What this task involves:
Return the whole of the data exactly.

Input data:

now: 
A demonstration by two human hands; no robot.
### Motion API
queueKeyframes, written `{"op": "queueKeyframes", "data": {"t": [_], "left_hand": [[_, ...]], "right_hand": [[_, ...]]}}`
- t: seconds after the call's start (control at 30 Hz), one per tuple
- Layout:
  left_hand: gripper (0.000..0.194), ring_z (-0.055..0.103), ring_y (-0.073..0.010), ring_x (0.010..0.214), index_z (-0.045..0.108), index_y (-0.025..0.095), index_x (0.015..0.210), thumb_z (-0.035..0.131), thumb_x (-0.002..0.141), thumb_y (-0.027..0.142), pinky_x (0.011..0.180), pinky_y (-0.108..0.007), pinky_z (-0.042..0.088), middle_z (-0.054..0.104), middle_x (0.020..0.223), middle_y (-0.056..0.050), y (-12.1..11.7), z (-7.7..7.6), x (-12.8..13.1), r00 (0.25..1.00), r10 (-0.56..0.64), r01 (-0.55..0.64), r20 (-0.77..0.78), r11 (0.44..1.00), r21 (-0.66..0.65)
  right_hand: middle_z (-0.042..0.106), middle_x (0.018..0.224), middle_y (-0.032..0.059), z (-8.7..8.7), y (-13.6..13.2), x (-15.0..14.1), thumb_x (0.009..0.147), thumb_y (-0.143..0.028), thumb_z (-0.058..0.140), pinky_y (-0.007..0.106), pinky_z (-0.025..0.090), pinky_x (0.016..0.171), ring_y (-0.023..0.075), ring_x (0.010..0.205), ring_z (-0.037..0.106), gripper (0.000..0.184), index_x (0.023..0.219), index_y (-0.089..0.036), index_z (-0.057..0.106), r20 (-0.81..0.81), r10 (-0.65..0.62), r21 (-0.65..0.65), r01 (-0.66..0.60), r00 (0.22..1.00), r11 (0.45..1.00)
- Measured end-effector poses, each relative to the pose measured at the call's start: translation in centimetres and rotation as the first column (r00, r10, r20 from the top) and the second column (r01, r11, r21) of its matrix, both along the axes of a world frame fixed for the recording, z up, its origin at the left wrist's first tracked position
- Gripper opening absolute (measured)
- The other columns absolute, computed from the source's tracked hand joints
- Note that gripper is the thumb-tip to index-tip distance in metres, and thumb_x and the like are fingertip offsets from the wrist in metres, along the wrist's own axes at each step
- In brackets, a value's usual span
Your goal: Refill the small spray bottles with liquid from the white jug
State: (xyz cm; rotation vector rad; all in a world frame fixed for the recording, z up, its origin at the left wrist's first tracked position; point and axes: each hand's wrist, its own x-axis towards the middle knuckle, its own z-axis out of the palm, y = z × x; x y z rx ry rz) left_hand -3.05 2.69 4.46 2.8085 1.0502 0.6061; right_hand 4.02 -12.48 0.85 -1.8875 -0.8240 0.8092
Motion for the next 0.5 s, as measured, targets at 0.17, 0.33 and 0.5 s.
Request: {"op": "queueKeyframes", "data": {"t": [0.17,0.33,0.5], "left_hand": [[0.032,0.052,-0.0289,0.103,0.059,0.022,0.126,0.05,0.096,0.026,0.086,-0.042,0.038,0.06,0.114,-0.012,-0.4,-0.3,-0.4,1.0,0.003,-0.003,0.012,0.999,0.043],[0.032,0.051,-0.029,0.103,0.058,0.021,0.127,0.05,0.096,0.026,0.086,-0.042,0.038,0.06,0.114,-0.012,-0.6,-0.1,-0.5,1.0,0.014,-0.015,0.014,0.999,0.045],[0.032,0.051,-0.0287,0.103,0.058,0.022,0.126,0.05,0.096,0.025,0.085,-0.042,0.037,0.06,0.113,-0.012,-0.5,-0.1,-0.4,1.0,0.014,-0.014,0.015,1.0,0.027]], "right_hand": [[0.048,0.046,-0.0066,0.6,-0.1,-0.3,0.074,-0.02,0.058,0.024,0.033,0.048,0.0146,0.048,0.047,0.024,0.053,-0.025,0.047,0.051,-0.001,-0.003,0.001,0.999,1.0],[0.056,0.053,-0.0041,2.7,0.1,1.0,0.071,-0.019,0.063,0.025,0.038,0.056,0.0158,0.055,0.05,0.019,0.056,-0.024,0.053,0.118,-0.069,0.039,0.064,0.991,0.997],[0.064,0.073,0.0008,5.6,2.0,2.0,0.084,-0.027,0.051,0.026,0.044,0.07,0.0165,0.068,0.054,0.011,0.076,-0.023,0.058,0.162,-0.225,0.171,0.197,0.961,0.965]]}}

Result of the task:
now: 
A demonstration by two human hands; no robot.
### Motion API
queueKeyframes, written `{"op": "queueKeyframes", "data": {"t": [_], "left_hand": [[_, ...]], "right_hand": [[_, ...]]}}`
- t: seconds after the call's start (control at 30 Hz), one per tuple
- Layout:
  left_hand: gripper (0.000..0.194), ring_z (-0.055..0.103), ring_y (-0.073..0.010), ring_x (0.010..0.214), index_z (-0.045..0.108), index_y (-0.025..0.095), index_x (0.015..0.210), thumb_z (-0.035..0.131), thumb_x (-0.002..0.141), thumb_y (-0.027..0.142), pinky_x (0.011..0.180), pinky_y (-0.108..0.007), pinky_z (-0.042..0.088), middle_z (-0.054..0.104), middle_x (0.020..0.223), middle_y (-0.056..0.050), y (-12.1..11.7), z (-7.7..7.6), x (-12.8..13.1), r00 (0.25..1.00), r10 (-0.56..0.64), r01 (-0.55..0.64), r20 (-0.77..0.78), r11 (0.44..1.00), r21 (-0.66..0.65)
  right_hand: middle_z (-0.042..0.106), middle_x (0.018..0.224), middle_y (-0.032..0.059), z (-8.7..8.7), y (-13.6..13.2), x (-15.0..14.1), thumb_x (0.009..0.147), thumb_y (-0.143..0.028), thumb_z (-0.058..0.140), pinky_y (-0.007..0.106), pinky_z (-0.025..0.090), pinky_x (0.016..0.171), ring_y (-0.023..0.075), ring_x (0.010..0.205), ring_z (-0.037..0.106), gripper (0.000..0.184), index_x (0.023..0.219), index_y (-0.089..0.036), index_z (-0.057..0.106), r20 (-0.81..0.81), r10 (-0.65..0.62), r21 (-0.65..0.65), r01 (-0.66..0.60), r00 (0.22..1.00), r11 (0.45..1.00)
- Measured end-effector poses, each relative to the pose measured at the call's start: translation in centimetres and rotation as the first column (r00, r10, r20 from the top) and the second column (r01, r11, r21) of its matrix, both along the axes of a world frame fixed for the recording, z up, its origin at the left wrist's first tracked position
- Gripper opening absolute (measured)
- The other columns absolute, computed from the source's tracked hand joints
- Note that gripper is the thumb-tip to index-tip distance in metres, and thumb_x and the like are fingertip offsets from the wrist in metres, along the wrist's own axes at each step
- In brackets, a value's usual span
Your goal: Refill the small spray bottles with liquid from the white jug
State: (xyz cm; rotation vector rad; all in a world frame fixed for the recording, z up, its origin at the left wrist's first tracked position; point and axes: each hand's wrist, its own x-axis towards the middle knuckle, its own z-axis out of the palm, y = z × x; x y z rx ry rz) left_hand -3.05 2.69 4.46 2.8085 1.0502 0.6061; right_hand 4.02 -12.48 0.85 -1.8875 -0.8240 0.8092
Motion for the next 0.5 s, as measured, targets at 0.17, 0.33 and 0.5 s.
Request: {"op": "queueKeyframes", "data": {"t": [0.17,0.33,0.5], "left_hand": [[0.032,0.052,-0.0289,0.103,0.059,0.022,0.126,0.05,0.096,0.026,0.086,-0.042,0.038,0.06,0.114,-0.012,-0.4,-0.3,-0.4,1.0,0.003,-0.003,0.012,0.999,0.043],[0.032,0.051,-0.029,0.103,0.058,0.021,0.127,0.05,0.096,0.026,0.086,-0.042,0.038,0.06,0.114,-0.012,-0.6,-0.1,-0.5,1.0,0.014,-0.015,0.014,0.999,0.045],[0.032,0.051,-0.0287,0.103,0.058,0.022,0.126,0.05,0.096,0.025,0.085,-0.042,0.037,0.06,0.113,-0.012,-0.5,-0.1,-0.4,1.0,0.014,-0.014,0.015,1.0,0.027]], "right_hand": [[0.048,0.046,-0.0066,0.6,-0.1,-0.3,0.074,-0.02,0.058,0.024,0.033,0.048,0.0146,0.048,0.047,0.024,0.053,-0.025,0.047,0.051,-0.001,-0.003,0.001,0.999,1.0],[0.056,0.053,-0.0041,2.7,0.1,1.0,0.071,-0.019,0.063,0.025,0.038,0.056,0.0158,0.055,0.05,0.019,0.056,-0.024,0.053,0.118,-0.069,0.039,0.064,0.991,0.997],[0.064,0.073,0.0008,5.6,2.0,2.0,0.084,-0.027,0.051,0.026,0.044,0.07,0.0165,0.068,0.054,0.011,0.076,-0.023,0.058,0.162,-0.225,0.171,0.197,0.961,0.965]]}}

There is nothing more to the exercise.